* **What to do**:
Please quote exactly the opening lines of the data, from the first line to the one where "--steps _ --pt" appears.

* **Supplied information**:
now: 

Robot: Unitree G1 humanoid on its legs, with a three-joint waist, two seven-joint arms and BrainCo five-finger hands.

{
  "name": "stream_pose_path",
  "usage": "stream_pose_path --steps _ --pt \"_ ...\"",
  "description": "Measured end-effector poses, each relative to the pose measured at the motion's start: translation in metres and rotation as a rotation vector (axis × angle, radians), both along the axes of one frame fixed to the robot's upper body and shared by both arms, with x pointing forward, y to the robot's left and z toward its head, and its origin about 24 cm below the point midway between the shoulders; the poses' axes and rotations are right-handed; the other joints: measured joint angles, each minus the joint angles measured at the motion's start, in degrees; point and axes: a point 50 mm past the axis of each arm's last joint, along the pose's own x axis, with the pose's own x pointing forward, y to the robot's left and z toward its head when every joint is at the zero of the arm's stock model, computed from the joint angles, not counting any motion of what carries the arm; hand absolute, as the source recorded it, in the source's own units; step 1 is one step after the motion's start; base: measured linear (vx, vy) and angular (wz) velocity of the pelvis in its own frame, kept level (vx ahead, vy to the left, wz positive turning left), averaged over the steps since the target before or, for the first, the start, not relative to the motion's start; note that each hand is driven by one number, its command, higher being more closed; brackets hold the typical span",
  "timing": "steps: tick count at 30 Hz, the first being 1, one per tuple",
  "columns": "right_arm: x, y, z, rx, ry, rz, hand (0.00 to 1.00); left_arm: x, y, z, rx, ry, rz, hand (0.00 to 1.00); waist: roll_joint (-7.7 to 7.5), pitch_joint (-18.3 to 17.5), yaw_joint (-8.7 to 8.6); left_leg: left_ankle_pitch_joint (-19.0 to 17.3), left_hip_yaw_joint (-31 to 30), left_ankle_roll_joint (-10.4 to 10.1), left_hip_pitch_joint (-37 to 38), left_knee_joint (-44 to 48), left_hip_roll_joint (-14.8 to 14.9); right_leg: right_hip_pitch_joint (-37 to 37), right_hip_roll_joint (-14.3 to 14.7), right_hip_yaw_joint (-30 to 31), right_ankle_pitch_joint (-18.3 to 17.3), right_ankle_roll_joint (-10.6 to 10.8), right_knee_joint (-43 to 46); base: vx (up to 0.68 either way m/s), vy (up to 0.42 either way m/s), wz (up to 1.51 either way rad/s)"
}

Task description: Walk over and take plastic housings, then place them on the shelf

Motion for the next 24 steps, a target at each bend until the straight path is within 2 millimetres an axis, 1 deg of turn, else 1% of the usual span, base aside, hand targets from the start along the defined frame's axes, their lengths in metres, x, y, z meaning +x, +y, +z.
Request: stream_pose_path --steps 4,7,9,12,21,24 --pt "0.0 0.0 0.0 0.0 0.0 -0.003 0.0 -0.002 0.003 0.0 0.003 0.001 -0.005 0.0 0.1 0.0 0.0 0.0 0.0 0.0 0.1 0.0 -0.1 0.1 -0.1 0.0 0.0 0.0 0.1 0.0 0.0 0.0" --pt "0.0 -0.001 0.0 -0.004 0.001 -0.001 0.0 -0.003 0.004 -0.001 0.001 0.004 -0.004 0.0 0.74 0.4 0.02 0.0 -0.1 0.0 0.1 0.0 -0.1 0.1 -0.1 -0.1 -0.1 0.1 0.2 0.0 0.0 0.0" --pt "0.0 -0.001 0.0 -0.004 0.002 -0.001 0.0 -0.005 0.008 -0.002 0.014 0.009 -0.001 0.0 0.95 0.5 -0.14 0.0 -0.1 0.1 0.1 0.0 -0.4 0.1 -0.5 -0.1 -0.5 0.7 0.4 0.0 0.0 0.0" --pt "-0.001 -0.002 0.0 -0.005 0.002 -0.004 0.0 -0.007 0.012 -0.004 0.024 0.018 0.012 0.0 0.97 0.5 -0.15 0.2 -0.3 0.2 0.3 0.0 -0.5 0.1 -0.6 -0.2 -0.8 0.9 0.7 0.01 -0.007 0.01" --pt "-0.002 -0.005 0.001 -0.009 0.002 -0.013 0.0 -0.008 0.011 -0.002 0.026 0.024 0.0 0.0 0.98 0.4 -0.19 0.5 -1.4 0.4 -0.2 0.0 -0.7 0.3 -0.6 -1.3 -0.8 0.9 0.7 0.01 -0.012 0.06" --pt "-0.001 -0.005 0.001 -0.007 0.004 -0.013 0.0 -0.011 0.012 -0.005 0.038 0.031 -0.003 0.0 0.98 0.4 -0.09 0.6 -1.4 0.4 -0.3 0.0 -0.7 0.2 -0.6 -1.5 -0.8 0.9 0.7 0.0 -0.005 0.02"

* **Written solution**:
now: 

Robot: Unitree G1 humanoid on its legs, with a three-joint waist, two seven-joint arms and BrainCo five-finger hands.

{
  "name": "stream_pose_path",
  "usage": "stream_pose_path --steps _ --pt \"_ ...\"",

No additional answer text is required.